Infrastructure and Hazards
There are a number of approaches in which to construct a whitewater park, all of which utilize unique methods to shape the course of the river. In-channel parks modify the flow of water to create hydrologic features in the river. Out-of-channel whitewater parks divert the flow from another body of water to manipulate the river’s features. After the desired affect is applied to the course, the flow is then redirected back to the original body of water. Recirculating parks use pumps to move water to and through specific areas. Parks may also employ diversions to obstruct or move water off-river, similar to a dam.
All methods of construction require man-made infrastructure to create chutes, waves and pools. The complexity of the infrastructure used also introduces risks. As a result of these additional risks, it is especially important to hire experienced contractors and engineers that specialize in whitewater infrastructure, water sports knowledge and hydraulics.

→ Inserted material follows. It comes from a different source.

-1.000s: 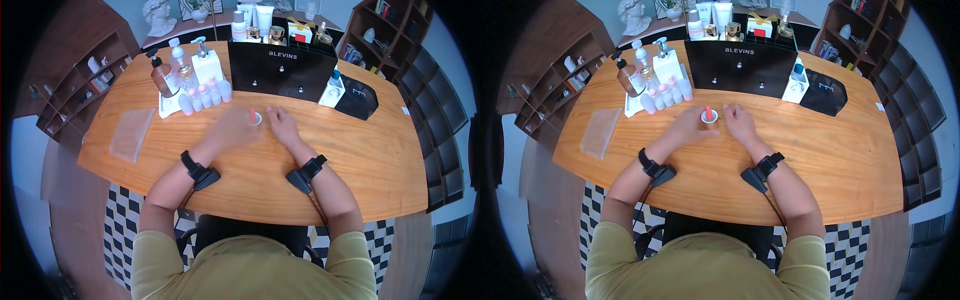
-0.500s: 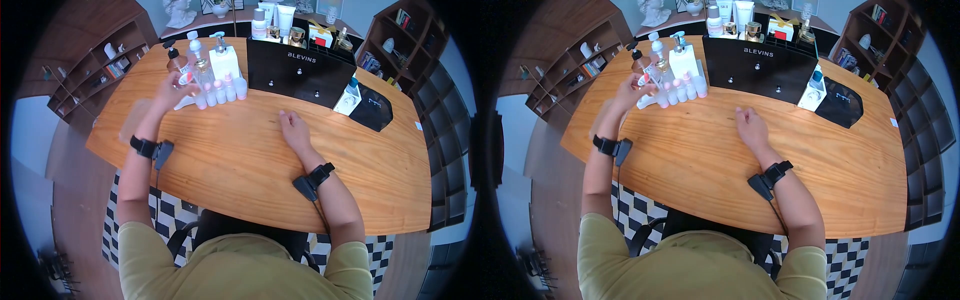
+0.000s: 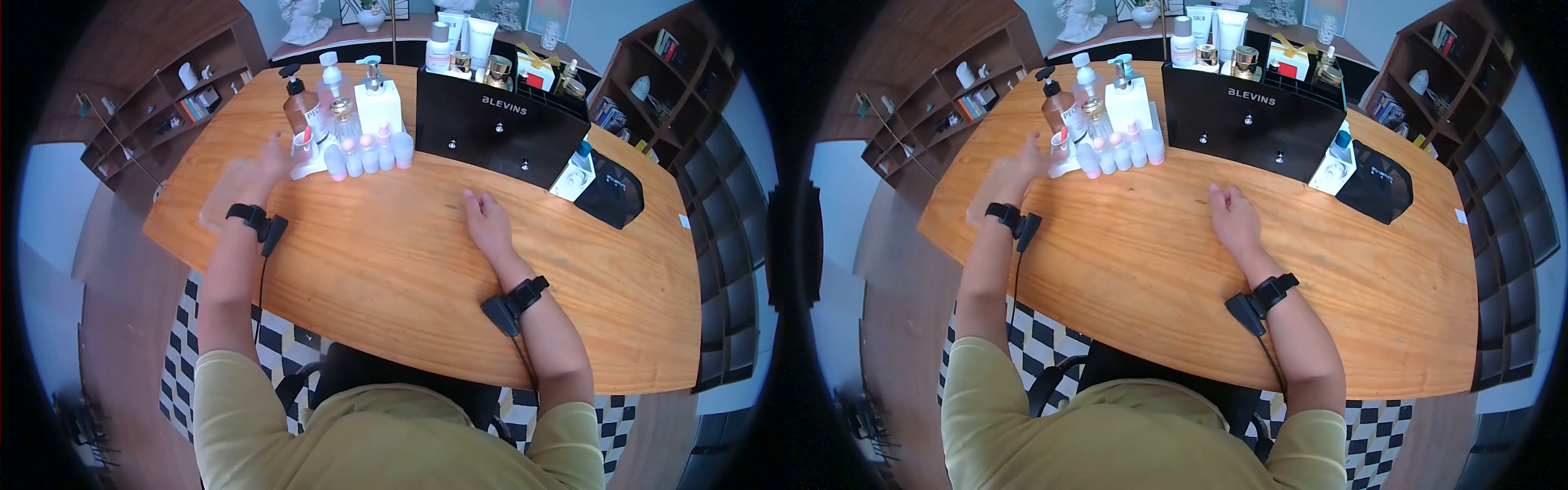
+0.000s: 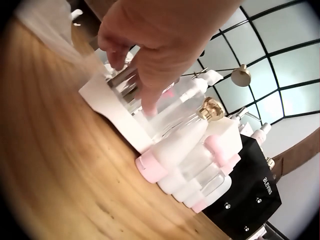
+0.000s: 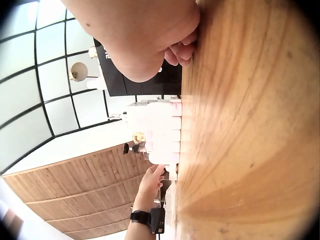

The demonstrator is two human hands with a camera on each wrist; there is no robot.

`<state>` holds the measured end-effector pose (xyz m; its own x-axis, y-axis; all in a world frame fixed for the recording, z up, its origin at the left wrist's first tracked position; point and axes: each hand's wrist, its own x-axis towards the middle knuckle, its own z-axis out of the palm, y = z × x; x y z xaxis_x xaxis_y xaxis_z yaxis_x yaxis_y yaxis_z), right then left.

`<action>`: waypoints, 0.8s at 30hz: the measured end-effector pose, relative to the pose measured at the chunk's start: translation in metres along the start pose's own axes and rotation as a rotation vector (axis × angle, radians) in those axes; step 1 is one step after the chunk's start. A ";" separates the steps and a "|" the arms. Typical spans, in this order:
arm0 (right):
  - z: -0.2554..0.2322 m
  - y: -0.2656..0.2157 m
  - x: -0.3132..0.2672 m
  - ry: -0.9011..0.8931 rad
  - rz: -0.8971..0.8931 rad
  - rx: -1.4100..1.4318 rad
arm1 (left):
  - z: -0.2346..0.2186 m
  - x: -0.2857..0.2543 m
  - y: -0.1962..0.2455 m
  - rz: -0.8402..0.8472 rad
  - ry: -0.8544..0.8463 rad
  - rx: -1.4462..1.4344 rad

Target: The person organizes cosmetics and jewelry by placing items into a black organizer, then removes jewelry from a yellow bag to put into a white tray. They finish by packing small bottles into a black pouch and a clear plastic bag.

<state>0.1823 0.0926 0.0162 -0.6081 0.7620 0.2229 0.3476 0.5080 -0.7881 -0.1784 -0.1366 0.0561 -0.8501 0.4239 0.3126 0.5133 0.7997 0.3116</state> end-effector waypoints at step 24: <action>0.048 -0.099 0.013 -0.042 -0.778 -0.413 | -0.016 -0.154 0.008 0.061 -0.958 -1.056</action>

One type of artificial infrastructure that is commonly used on whitewater courses is a weir. A weir is a short dam built across a river to increase the river’s depth upstream. This causes the water to spill over the top, often creating a current flow on the backside of the structure that can entrap swimmers and watercrafts. Cement blocks are also commonly used in the construction of whitewater parks, which can often be as large as small cars. They are placed strategically throughout the course to create waves or chutes and often use existing rock from the river bed. The rapids that result from these material often lead to increased water movement. Due to seasonal water flow fluctuations, the park may shift from a low hazard level to a moderate hazard level in a matter of seconds.
Inspections and Signage
In addition to routine inspections, consider increasing inspection frequency during times of drought or high rainfall. Hazards posed by low or high water should be included in park signage so that visitors can take appropriate action depending on the seasonal flows observed that day. When considering the severity of the risks involved, whitewater parks should be signed as “use at your own risk” and “unsupervised facility.” The signage should also recommend that a user wear appropriate safety gear, such as a life preserver and helmet.

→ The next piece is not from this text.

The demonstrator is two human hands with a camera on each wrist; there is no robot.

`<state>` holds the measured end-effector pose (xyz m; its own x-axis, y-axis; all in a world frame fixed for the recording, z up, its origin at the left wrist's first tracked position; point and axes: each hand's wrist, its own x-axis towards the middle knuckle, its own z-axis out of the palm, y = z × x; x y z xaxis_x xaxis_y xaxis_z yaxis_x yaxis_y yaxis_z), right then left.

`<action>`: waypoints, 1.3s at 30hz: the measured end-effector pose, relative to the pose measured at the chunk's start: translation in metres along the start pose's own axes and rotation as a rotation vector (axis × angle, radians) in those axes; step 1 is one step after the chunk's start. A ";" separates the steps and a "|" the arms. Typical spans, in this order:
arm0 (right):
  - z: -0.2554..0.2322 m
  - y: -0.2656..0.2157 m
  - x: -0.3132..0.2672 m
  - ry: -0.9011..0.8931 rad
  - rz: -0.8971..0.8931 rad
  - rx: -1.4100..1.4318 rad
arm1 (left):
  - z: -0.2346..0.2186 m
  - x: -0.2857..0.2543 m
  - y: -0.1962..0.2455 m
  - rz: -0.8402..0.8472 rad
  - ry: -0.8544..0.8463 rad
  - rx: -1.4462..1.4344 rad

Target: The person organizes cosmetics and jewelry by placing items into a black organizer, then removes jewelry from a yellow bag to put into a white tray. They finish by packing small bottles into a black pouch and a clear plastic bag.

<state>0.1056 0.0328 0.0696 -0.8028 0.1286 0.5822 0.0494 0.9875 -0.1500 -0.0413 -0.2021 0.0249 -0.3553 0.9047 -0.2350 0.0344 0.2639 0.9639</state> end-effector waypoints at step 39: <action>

After identifying the hazards for the type of park you wish to construct, other items to explore include recreational immunity and general liability. Check your state’s statutes regarding these factors, as well as for duty to warn and protection lost if a fee is charged.
Risk Management Plan
While whitewater parks are growing in popularity, the risk management guidance information is limited. One of the best forms of protection against litigation and liability is a strong risk management plan developed in conjunction with your entity’s legal counsel. A risk management plan for a whitewater park should include, but not be limited to, designing the course using whitewater industry consultants/contractors, using signs to warn visitors of the risks at hand, developing a use-at-your-own-risk approach, recommending appropriate life preservers/helmets and routine inspections with documentation.
If your public entity is considering adding a whitewater park, consult with not only your risk management team, but also an engineer specializing in the infrastructure.